**WORK INSTRUCTION**
Transcribe the data below verbatim from the line with "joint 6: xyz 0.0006" to the line with "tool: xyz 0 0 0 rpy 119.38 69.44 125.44". Include both of those lines.
§
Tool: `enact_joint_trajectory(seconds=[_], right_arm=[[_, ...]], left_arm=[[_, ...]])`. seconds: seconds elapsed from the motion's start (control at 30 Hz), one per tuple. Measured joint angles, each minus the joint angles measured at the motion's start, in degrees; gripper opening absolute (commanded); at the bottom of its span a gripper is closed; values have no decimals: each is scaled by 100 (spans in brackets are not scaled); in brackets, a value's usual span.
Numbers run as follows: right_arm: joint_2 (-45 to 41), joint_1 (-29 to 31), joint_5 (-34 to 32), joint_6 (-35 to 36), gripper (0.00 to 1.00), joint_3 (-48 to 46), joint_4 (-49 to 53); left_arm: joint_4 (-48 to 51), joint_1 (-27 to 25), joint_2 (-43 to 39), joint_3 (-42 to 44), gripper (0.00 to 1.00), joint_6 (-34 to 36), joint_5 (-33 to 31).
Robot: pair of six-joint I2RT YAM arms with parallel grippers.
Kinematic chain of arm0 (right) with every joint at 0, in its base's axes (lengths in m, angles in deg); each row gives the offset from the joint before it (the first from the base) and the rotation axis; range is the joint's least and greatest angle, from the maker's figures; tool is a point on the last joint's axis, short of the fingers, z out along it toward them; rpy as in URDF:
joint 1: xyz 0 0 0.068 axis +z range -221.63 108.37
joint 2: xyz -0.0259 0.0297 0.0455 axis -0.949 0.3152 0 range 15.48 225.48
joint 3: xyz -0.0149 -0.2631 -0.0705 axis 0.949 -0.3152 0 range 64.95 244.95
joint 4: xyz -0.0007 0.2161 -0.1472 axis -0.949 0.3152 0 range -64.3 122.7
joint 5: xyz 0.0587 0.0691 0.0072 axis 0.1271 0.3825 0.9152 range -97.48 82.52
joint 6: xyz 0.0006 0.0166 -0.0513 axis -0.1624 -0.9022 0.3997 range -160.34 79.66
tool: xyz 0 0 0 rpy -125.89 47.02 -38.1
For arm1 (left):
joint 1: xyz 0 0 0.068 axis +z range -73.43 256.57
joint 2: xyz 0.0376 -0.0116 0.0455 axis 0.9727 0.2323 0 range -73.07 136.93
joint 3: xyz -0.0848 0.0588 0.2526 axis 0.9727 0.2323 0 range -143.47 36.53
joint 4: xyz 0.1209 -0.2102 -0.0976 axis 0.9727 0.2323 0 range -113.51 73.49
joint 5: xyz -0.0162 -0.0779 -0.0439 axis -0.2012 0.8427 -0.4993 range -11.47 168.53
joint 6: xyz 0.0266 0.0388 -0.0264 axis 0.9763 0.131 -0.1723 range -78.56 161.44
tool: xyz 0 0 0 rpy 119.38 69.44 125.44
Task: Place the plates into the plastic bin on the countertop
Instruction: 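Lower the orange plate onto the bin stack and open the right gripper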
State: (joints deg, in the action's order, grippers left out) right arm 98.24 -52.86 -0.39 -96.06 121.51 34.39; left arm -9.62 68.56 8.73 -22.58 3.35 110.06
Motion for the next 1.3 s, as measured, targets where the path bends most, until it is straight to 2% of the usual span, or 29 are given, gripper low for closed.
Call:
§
**REPLY TO THE EXERCISE**
joint 6: xyz 0.0006 0.0166 -0.0513 axis -0.1624 -0.9022 0.3997 range -160.34 79.66
tool: xyz 0 0 0 rpy -125.89 47.02 -38.1
For arm1 (left):
joint 1: xyz 0 0 0.068 axis +z range -73.43 256.57
joint 2: xyz 0.0376 -0.0116 0.0455 axis 0.9727 0.2323 0 range -73.07 136.93
joint 3: xyz -0.0848 0.0588 0.2526 axis 0.9727 0.2323 0 range -143.47 36.53
joint 4: xyz 0.1209 -0.2102 -0.0976 axis 0.9727 0.2323 0 range -113.51 73.49
joint 5: xyz -0.0162 -0.0779 -0.0439 axis -0.2012 0.8427 -0.4993 range -11.47 168.53
joint 6: xyz 0.0266 0.0388 -0.0264 axis 0.9763 0.131 -0.1723 range -78.56 161.44
tool: xyz 0 0 0 rpy 119.38 69.44 125.44

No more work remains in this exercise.